**Exercise description**
The reply should consist of one number, which is how many lines in the material below contain "camera".

**Working data**

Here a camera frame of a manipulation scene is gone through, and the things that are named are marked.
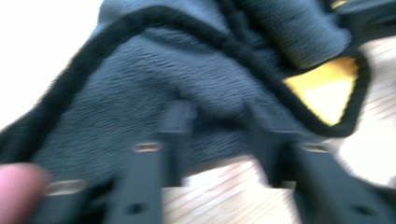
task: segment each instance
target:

* * *

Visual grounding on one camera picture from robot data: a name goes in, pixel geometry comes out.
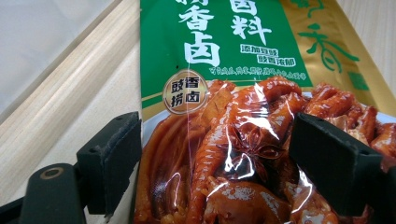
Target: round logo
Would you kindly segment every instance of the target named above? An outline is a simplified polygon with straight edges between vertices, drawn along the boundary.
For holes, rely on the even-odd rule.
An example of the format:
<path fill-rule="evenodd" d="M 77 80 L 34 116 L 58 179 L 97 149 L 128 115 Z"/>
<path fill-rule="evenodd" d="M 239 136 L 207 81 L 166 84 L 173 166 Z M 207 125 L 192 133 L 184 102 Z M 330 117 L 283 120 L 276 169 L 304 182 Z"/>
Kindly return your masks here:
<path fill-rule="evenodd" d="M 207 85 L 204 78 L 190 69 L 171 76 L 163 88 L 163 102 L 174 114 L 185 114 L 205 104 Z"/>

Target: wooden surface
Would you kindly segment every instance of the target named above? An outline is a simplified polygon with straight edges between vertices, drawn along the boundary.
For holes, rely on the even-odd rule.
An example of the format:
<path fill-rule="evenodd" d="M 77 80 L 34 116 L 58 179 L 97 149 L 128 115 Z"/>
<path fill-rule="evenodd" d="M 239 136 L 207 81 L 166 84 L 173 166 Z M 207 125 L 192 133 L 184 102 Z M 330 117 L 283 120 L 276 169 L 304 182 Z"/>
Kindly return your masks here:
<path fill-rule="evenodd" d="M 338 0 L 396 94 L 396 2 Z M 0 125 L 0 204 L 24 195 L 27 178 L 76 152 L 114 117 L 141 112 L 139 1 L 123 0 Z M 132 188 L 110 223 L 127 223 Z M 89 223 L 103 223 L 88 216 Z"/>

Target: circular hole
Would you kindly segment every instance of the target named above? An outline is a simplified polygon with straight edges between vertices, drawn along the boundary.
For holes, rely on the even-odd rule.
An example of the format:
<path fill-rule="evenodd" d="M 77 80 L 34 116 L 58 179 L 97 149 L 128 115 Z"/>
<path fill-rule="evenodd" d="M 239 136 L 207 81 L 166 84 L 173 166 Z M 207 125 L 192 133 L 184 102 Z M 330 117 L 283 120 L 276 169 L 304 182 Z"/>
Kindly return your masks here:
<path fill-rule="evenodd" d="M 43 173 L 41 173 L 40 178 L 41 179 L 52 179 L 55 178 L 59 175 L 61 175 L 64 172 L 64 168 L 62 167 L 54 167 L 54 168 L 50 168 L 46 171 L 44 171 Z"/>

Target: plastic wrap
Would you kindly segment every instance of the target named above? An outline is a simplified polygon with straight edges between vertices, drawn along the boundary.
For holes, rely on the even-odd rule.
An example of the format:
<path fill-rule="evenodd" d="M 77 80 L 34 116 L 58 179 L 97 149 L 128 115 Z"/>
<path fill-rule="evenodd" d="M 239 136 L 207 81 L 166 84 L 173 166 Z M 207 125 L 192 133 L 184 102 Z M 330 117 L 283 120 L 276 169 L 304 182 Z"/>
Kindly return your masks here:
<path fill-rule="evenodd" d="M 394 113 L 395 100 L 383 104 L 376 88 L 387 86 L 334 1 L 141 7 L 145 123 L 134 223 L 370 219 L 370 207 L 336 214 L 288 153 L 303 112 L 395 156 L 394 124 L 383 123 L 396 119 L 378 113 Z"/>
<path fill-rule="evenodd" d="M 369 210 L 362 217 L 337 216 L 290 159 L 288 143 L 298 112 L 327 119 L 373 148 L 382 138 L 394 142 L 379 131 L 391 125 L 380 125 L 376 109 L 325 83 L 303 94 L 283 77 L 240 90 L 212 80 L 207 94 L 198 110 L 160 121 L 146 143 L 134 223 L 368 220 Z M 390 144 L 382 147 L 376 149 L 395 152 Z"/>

**Solution to this task**
2